С этой резиной я чуть не влетел в аварию, а м.б. и хуже. Давление в колесах мы поддерживали визуальным контролем обжатия колес. Точно не помню, где-то требовалось 1,5 см, кажется. Не знаю, как другие, но я по жизни до сих пор так и не научился определять на глазок, т.е. в кавычках точно это нормальное обжатие или нет. Определяю только, если есть возможность сравнить с другим колесом, где больше, где меньше и все. Никаких манометров или редукторов не было и в помине. Заряжали от баллона или от машины «Воздушка» через тряпочку, редуцируя ей давление с 200 атмосфер, до требуемого меньше десяти. Проверенный способ. И вот вооружившись этой тряпочкой, пытаюсь дозарядить левое основное колесо до требуемого обжатия. Все четко выполнено, все шипит, колесо вроде дозарядилось, приподнялось. На следующий день летаем. Я уже забыл о колесе. Самолет заруливает на стоянку, я его осматриваю и вижу кольцевую черную полосу на внешней стороне серой от пыли резины левой стойки. Такое яркое кольцо. Ну, ясно же, летчик где-то съехал с бетонки так далеко, что прорисовал колесом по краю бетонной плиты. Как еще не порвал его? Подходит стартех, я ему показываю полосу и выдаю свою претензию: «Что творят наши ассы». Он подползает к стойке и осматривает ее: «Валер, иди сюда и смотри, ты просто перекачал колесо». Залажу, смотрю повнимательней, и о «твою мать», резина не влазит в полувилку стойки и трется об нее. Хорошо не сильно трется, а то угробил бы на посадке самолет, а то и своего летчика, лопнуть же колесо могло. Стыдно до слез, я такой умный, добрый и такое допустил. Слава богу, дальше это не пошло. Срочно стравил давление. Теперь и за резиной я стал следить особо тщательно. Да за всем надо следить. На второй год службы я, выполнив обязательные работы, открывал лючки и внимательно, внепланово все осматривал, изучал, шатал, тер, очищал и т.д.

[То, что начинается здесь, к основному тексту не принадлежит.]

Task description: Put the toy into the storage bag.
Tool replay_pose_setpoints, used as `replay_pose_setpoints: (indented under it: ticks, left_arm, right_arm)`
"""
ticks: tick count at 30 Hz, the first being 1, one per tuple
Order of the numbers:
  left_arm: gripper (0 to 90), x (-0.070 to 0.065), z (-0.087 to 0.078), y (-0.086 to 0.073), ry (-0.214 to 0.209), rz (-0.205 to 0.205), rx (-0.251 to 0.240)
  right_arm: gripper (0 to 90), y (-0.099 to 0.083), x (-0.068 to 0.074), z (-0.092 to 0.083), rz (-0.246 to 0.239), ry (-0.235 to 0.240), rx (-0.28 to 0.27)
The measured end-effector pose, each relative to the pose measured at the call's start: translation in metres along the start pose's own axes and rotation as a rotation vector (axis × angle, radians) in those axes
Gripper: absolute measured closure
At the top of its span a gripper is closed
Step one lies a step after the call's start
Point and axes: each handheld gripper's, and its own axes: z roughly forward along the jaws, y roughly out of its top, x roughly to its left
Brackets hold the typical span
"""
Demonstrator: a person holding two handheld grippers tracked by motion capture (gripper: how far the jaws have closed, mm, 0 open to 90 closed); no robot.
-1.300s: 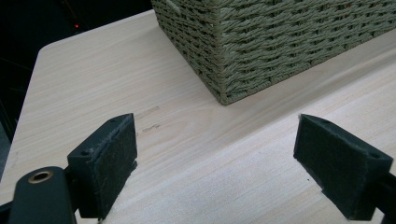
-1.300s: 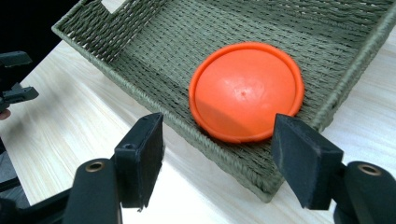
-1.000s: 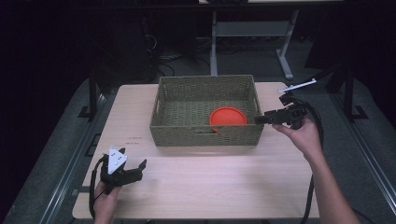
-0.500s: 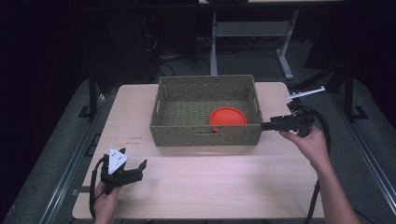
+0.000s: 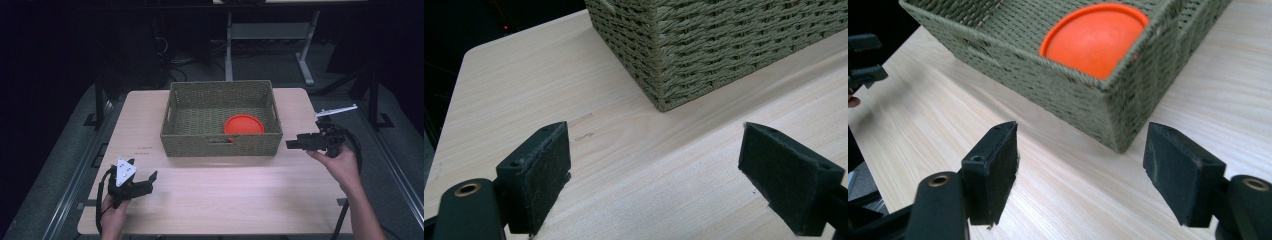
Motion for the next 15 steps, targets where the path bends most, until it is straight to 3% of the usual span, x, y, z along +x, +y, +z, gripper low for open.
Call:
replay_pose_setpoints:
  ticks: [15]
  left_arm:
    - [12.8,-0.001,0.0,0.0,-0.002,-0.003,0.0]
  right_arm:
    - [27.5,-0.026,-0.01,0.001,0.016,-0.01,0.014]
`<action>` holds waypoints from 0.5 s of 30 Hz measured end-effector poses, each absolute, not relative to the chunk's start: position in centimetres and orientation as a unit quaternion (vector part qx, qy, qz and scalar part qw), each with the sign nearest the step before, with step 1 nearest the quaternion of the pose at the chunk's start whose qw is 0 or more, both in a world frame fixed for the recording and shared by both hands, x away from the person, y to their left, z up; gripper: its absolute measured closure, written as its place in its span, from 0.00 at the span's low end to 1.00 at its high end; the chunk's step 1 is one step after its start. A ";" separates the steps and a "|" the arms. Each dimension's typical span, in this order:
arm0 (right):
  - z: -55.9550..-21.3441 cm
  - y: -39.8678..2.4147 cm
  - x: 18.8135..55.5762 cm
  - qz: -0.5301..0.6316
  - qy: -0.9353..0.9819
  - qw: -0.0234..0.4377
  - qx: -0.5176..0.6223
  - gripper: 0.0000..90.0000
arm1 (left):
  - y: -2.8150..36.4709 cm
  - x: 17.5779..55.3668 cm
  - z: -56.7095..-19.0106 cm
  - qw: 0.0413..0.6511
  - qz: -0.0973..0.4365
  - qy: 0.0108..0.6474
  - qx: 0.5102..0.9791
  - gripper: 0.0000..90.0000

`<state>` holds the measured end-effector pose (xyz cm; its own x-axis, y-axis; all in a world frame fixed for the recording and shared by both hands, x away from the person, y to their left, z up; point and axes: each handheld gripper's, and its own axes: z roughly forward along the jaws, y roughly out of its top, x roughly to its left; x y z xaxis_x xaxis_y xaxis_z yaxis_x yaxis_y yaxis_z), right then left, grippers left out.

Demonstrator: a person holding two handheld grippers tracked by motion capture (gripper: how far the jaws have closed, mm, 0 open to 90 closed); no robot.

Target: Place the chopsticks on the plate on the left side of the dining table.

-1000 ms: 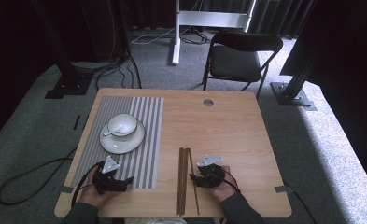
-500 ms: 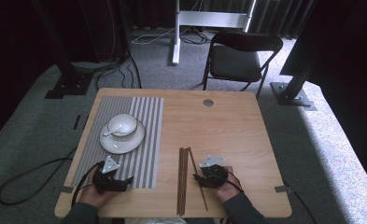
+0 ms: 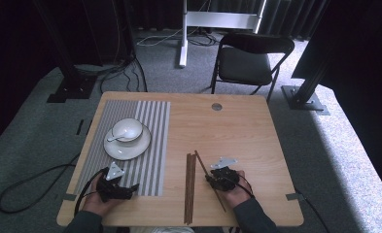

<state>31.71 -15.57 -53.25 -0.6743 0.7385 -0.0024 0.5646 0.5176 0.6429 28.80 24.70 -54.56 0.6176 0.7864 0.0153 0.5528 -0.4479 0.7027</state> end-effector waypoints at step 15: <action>-53.0 -15.9 32.8 0.297 0.854 0.142 0.403 0.85 | 24.7 28.8 -54.6 0.339 0.173 0.402 0.833 0.11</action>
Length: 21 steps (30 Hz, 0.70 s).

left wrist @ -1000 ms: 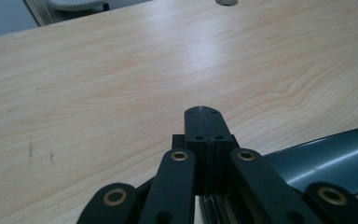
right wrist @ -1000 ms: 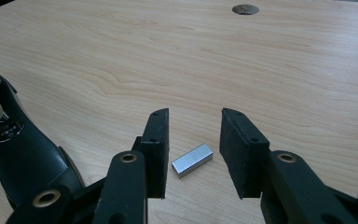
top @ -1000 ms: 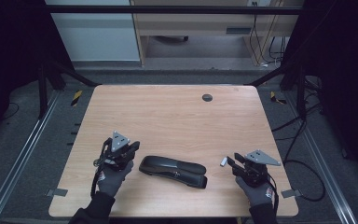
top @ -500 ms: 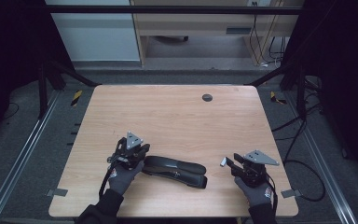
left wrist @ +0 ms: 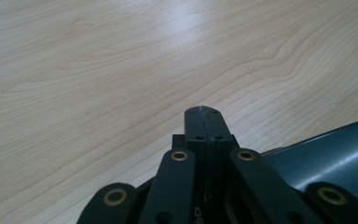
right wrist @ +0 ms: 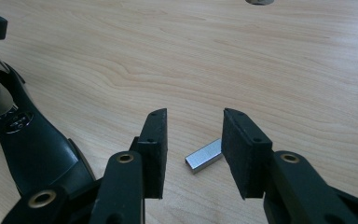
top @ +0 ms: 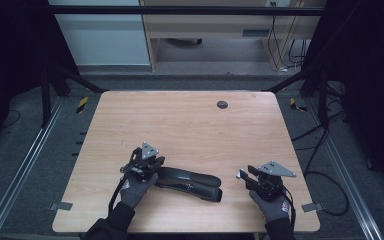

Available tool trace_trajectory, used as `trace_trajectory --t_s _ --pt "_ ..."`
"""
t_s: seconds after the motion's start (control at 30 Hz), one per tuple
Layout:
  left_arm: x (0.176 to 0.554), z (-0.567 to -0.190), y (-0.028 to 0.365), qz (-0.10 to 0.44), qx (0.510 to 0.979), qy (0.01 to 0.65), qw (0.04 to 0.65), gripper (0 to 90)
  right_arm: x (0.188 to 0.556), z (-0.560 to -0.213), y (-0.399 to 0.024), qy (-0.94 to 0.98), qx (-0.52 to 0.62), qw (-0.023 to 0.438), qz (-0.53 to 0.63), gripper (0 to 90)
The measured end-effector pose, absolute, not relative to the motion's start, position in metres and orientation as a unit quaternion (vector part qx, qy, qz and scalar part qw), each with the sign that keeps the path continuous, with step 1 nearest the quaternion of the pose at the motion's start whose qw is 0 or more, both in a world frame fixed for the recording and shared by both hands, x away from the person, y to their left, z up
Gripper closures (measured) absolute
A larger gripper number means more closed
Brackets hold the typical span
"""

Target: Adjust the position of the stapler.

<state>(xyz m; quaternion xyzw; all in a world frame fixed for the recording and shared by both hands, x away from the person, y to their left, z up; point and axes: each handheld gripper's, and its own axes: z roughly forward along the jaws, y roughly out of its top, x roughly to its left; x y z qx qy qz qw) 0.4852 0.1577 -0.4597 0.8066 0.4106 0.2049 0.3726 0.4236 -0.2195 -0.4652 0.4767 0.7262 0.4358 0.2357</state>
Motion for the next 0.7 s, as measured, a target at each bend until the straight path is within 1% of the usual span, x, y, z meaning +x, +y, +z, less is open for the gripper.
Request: trace_trajectory --t_s 0.7 --pt "0.474 -0.455 0.157 0.208 0.815 0.403 0.360 89.9 0.422 -0.468 -0.216 0.736 0.470 0.222 0.433 61.8"
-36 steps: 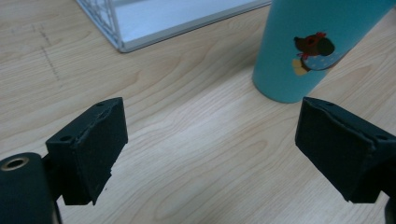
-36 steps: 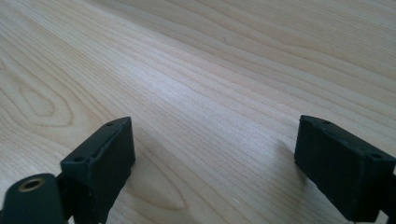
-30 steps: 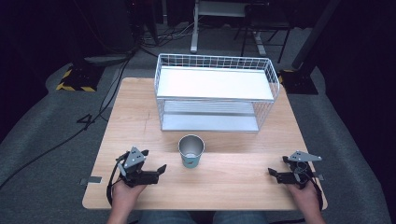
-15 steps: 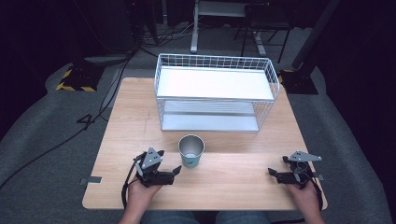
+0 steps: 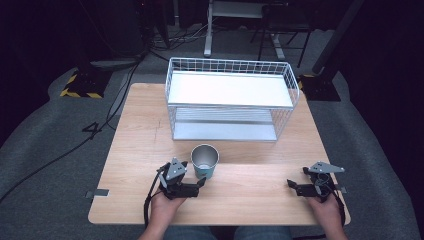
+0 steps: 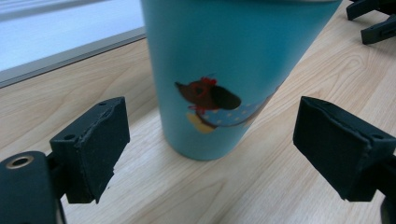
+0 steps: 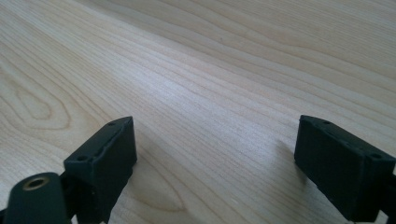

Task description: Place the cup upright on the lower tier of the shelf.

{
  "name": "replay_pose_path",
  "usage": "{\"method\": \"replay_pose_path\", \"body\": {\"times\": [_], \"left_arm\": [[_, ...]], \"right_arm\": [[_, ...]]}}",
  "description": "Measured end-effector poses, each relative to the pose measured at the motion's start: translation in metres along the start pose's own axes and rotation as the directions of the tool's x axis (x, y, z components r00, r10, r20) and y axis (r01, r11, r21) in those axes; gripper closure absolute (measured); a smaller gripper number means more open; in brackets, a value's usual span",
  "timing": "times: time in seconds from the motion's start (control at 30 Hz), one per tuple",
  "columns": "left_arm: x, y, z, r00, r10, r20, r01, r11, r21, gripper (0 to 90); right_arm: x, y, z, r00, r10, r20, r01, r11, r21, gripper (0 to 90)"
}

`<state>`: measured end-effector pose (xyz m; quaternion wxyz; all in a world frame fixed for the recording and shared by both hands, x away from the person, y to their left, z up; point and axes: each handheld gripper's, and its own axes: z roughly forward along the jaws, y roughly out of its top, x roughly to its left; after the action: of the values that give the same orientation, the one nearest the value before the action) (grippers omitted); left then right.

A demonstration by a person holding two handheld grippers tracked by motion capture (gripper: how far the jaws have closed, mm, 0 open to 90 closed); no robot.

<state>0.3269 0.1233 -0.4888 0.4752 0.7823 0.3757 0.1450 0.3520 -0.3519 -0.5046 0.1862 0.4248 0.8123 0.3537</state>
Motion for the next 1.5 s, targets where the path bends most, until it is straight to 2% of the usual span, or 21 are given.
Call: {"method": "replay_pose_path", "body": {"times": [0.13, 0.27, 0.53, 0.63, 0.83, 0.93, 1.2, 1.3, 1.43, 1.5], "left_arm": [[-0.001, 0.0, 0.01, 0.9989, -0.039, 0.026, 0.039, 0.9992, 0.007, 11.3], [-0.001, -0.001, 0.018, 0.9983, -0.056, 0.015, 0.056, 0.998, 0.03, 14.7], [-0.002, 0.002, 0.025, 0.9989, -0.046, 0.009, 0.046, 0.9988, 0.02, 14.9], [-0.004, 0.005, 0.03, 0.9996, -0.029, -0.004, 0.029, 0.9989, 0.036, 15.0], [-0.005, 0.007, 0.033, 0.9992, -0.024, -0.033, 0.025, 0.9986, 0.047, 19.3], [-0.005, 0.007, 0.033, 0.9997, -0.007, -0.025, 0.008, 0.9987, 0.051, 22.5], [-0.006, 0.009, 0.031, 0.9997, -0.021, -0.013, 0.022, 0.9983, 0.054, 22.9], [-0.007, 0.011, 0.029, 0.9998, 0.0, -0.022, 0.001, 0.9988, 0.048, 22.9], [-0.009, 0.013, 0.027, 0.9998, 0.001, -0.021, 0.0, 0.999, 0.044, 23.0], [-0.012, 0.015, 0.026, 0.9996, 0.016, -0.022, -0.015, 0.9986, 0.052, 23.0]], "right_arm": [[0.0, 0.0, 0.0, 1.0, 0.003, 0.004, -0.003, 1.0, 0.0, 13.4], [0.0, 0.0, 0.0, 1.0, 0.003, 0.005, -0.003, 1.0, 0.0, 13.4], [0.0, 0.0, 0.0, 0.9999, 0.009, 0.012, -0.009, 1.0, -0.001, 13.5], [0.0, 0.0, 0.0, 0.9998, 0.01, 0.015, -0.01, 1.0, -0.001, 13.7], [0.0, 0.0, 0.0, 0.9998, 0.011, 0.015, -0.011, 1.0, -0.002, 14.0], [0.0, 0.0, 0.0, 0.9998, 0.013, 0.018, -0.013, 1.0, -0.002, 14.1], [0.001, 0.0, 0.0, 0.9997, 0.015, 0.02, -0.015, 1.0, -0.002, 14.4], [0.001, -0.001, -0.001, 0.9996, 0.019, 0.022, -0.019, 1.0, -0.004, 14.8], [0.001, -0.001, -0.001, 0.9996, 0.02, 0.019, -0.019, 1.0, -0.004, 14.8], [0.001, -0.001, -0.001, 0.9996, 0.019, 0.021, -0.019, 1.0, -0.004, 14.8]]}}
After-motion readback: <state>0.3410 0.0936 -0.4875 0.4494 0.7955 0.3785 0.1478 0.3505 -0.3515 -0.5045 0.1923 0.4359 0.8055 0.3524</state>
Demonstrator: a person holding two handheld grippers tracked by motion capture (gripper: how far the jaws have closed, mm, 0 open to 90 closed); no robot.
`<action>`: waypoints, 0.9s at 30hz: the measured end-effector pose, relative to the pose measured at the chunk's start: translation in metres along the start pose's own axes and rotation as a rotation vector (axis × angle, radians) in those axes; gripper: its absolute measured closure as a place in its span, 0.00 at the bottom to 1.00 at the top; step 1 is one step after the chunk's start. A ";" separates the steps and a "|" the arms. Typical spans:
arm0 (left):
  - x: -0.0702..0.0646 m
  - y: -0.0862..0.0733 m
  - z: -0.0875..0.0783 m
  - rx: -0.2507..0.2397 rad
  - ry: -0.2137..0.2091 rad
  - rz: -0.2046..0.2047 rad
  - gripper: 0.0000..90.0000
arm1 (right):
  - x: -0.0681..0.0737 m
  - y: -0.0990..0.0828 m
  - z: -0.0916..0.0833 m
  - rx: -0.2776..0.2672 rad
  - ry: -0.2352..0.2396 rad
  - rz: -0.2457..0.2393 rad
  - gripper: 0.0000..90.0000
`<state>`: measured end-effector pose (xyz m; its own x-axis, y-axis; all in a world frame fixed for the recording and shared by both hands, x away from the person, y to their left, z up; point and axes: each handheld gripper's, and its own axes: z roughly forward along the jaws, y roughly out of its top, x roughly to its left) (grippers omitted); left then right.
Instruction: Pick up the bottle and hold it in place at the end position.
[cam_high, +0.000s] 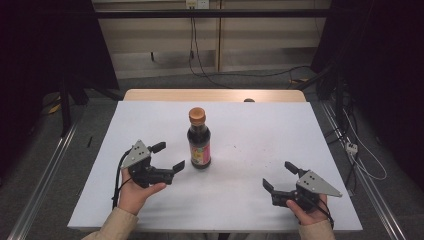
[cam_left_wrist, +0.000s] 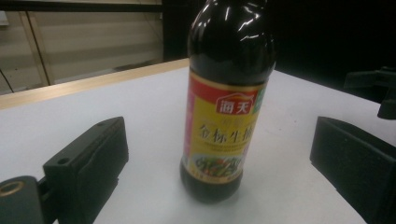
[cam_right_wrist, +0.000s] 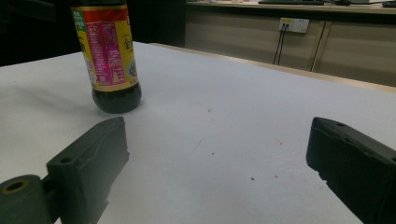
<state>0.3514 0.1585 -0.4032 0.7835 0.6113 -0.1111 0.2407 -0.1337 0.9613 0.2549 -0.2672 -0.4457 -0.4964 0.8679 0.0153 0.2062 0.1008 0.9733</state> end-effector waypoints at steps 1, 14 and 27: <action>-0.001 0.001 0.004 0.004 0.002 -0.005 0.05 | 0.000 0.000 0.000 -0.001 -0.001 -0.001 0.06; -0.007 0.009 0.041 0.009 -0.013 0.004 0.12 | -0.001 0.000 0.000 -0.003 -0.004 0.013 0.06; -0.010 0.013 0.058 0.010 -0.006 0.015 0.15 | -0.001 0.000 -0.001 -0.009 -0.013 0.017 0.07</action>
<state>0.3800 0.1056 -0.4041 0.7905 0.6044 -0.0985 0.2348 -0.1506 0.9603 0.2548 -0.2689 -0.4456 -0.4820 0.8757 0.0293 0.2074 0.0815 0.9748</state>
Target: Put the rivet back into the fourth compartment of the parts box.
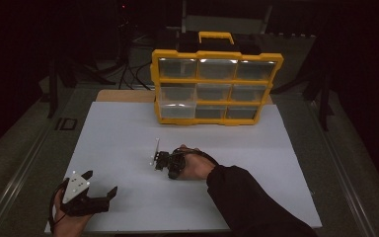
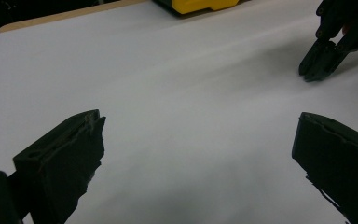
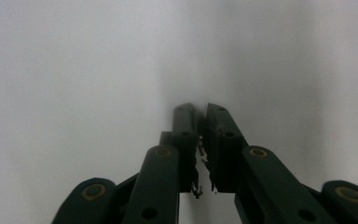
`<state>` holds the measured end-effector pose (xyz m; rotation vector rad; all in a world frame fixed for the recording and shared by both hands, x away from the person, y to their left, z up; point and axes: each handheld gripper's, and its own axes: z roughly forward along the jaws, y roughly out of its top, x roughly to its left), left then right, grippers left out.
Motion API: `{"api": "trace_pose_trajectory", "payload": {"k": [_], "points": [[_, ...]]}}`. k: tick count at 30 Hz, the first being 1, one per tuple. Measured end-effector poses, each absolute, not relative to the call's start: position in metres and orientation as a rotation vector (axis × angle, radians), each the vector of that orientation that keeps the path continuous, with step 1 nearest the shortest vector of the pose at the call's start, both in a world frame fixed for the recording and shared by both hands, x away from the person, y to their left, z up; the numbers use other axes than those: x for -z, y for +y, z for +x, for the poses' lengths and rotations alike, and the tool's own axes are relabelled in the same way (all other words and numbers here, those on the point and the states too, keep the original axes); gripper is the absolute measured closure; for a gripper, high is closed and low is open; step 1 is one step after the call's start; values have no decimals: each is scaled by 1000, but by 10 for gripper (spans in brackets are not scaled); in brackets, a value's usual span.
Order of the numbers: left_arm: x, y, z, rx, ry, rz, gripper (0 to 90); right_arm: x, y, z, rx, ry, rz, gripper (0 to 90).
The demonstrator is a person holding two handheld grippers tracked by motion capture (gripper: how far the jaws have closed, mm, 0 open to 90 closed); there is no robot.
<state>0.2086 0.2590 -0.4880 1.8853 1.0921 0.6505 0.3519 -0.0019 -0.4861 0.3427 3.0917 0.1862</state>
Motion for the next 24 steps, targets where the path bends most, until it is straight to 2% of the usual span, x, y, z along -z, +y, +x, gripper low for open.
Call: {"api": "trace_pose_trajectory", "payload": {"k": [12, 24], "points": [[488, 259, 209, -651, 1093, 1884, 28, 479, -8, 355, -225, 3084, 359, 834], [488, 259, 209, -650, 1094, 1886, 28, 445, -24, 364, -325, 3051, 385, 834]]}}
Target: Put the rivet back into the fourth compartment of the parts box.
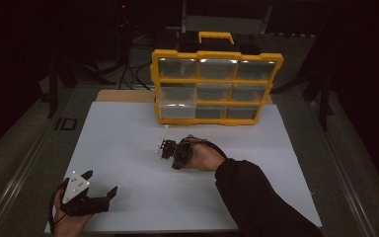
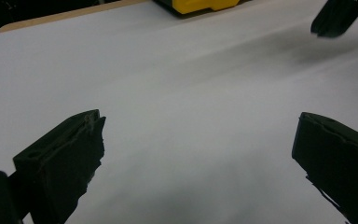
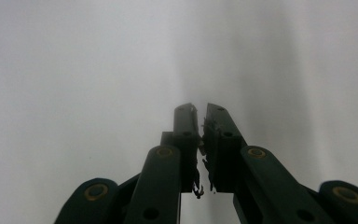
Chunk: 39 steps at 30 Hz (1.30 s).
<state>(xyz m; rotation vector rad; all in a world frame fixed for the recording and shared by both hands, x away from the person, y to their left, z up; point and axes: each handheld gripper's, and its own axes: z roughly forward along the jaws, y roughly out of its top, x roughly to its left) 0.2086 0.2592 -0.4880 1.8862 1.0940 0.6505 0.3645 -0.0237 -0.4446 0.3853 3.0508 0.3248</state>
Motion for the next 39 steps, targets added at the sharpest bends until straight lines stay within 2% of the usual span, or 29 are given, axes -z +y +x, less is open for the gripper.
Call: {"api": "trace_pose_trajectory", "payload": {"k": [12, 39], "points": [[488, 259, 209, -651, 1095, 1884, 28, 402, -41, 377, -516, 2966, 485, 834], [488, 259, 209, -651, 1094, 1884, 28, 341, -75, 392, -1095, 2524, 683, 835]]}}
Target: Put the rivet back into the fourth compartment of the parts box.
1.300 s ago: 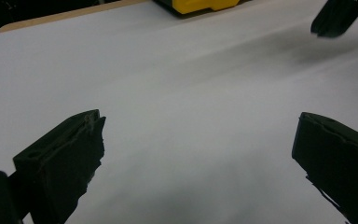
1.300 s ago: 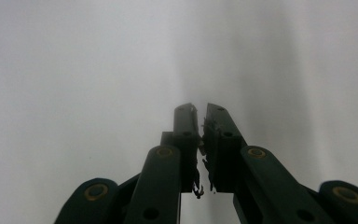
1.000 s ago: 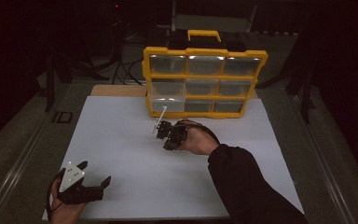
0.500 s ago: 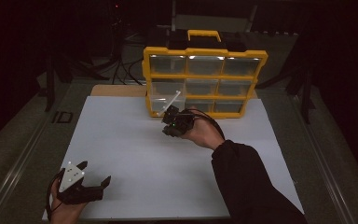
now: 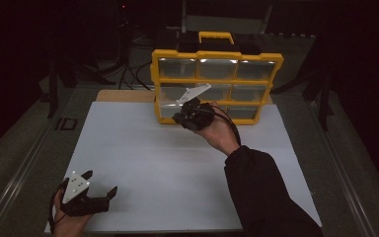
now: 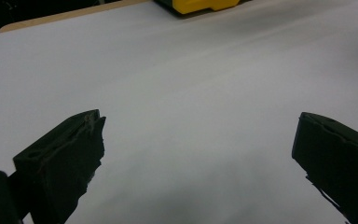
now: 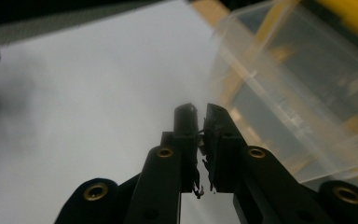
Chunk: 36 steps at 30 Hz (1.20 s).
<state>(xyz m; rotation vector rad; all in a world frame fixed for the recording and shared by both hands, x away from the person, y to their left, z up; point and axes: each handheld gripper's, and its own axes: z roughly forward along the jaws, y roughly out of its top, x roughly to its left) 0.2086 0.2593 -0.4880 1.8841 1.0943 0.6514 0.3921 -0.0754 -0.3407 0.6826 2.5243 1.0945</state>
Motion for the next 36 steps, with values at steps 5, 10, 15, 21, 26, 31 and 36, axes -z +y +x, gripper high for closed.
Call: {"api": "trace_pose_trajectory", "payload": {"k": [5, 10, 15, 21, 26, 31, 36], "points": [[488, 259, 209, -653, 1093, 1885, 28, 332, -80, 396, -1154, 2445, 727, 835], [488, 259, 209, -652, 1095, 1879, 28, 324, -85, 405, -1213, 2330, 810, 834], [488, 259, 208, -654, 1094, 1881, 28, 322, -85, 413, -1224, 2276, 862, 835], [488, 259, 208, -654, 1092, 1883, 28, 319, -84, 424, -1217, 2232, 916, 834], [488, 260, 208, -653, 1093, 1880, 28, 319, -83, 432, -1188, 2220, 947, 835], [488, 260, 208, -652, 1092, 1882, 28, 319, -83, 436, -1175, 2209, 959, 834], [488, 259, 208, -652, 1092, 1883, 28, 319, -84, 438, -1170, 2209, 971, 834]]}}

Пушки чертят стволами по животу

Каждый год наши МиГи отрабатывали стрельбу из пушек по земле. Перед этим мы буксировали каждый самолет в тир на краю полка, для пристрелки. Тир представлял собой сарай без одной стены, через которую мы закатывали самолет пушками вперед. До песчаной обваловки было метров 10, может больше, вообще не помню. Устанавливали мишень, Поднимали самолет на подъемники, выставляли в горизонт. Вставляли в стволы пушек приспособу оптическую, отмечали куда должны были попадать снаряды. Пушки имели полный боекомплект на всех 200 снарядов 23 и 37 мм. Техник залезал в кабину, подготавливался к стрельбе, и чтобы самолет не свалился с подъемников, давал короткую очередь из проверяемой пушки, для чего ребром ладони бил по гашетке. Пушка делала один, редко два выстрела, все шли, смотрели мишень, если надо вооруженцы корректировали установку пушки. Все это длительная процедура. Уже не помню, в лентах были разные снаряды или только бронебойные. Помню, что сердечники бронебойных 23 мм снарядов неглубоко зарывались в песок, вот у 37 мм трудно было откопать. Зато первые были остроконечные из твердой стали, керны из них получались превосходные, вторые были тупорылые, конечно в самолете противника они делали страшные разрушения, но нам в быту были малопригодны. Пристреливали мы и спарки с их крупнокалиберными пулеметами. Но это было что-то несерьезное по сравнению с пушками. На спарках наших стояло два типа пулеметов. Один был пулемет Березина, марок не помню, помню, что один сильно высовывался из обтекателя своим стволом, а второй был как «кулацкий обрез» и торчал чуть-чуть. Вооруженцы плоховато о них отзывались, особенно один, клинил безбожно и посему был на самолете фактически бесполезен.